The United States has now been downgraded by all three major credit ratings agencies: S&P in 2011, Fitch in 2023, and Moody’s in May 2025. Each downgrade arrived with similar language—concerns about fiscal trajectory, political dysfunction over the debt ceiling, and a structural unwillingness to match revenues with spending. Each was followed by a brief market convulsion and then, effectively, nothing. Congress did not respond. The debt continued growing.

That pattern—of consequences being absorbed rather than heeded—is what makes the current moment structurally different from prior debt discussions, according to analysts who study sovereign fiscal crises. In those prior episodes, the U.S. still had room to maneuver: rates were low, the global appetite for dollar-denominated safe assets was rising, and alternative reserve currencies were even less credible than they are today. The margin for error has narrowed on all three dimensions.

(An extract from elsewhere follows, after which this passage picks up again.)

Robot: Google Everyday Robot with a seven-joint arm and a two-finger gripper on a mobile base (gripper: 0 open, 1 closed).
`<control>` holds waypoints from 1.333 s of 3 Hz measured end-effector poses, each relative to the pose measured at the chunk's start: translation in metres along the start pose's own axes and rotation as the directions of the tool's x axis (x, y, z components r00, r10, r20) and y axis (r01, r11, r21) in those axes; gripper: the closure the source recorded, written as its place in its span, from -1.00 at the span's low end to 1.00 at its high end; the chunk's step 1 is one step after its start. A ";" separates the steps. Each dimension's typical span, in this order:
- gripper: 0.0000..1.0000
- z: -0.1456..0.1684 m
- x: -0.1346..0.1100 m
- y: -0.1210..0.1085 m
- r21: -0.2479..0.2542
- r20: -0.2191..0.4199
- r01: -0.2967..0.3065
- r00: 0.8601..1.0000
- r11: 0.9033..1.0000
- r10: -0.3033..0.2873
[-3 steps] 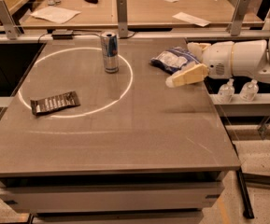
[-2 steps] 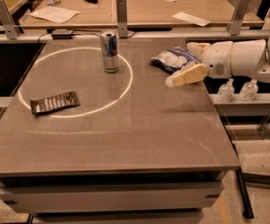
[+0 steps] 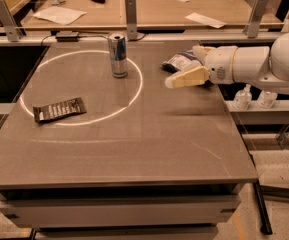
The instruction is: Pick redbull can
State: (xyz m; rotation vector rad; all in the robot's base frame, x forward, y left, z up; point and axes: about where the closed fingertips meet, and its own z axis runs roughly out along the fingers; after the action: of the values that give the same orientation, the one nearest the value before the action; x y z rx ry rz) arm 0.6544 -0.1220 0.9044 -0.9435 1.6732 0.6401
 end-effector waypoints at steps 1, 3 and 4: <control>-1.00 0.023 -0.010 0.000 -0.002 0.012 0.014 1.000 1.000 -0.014; -1.00 0.081 -0.025 0.002 -0.077 -0.008 0.054 0.998 0.996 -0.055; -1.00 0.112 -0.031 0.009 -0.153 0.008 0.067 0.998 0.986 -0.067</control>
Offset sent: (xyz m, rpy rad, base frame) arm 0.0519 0.0682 0.0018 -0.0522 -0.0313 0.0406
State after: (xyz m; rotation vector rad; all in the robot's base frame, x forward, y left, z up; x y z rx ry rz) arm 0.7101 -0.0192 0.9004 -1.1029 1.6005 0.7318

The Political Ceiling on Solutions

The challenge is not primarily economic—it is political. Addressing a $39 trillion debt requires some combination of higher revenues, lower spending, or both. In the current Washington environment, tax increases are politically radioactive for one party and spending cuts face equivalent resistance from the other—particularly for the entitlement programs (Social Security, Medicare, Medicaid) that account for the largest share of mandatory outlays.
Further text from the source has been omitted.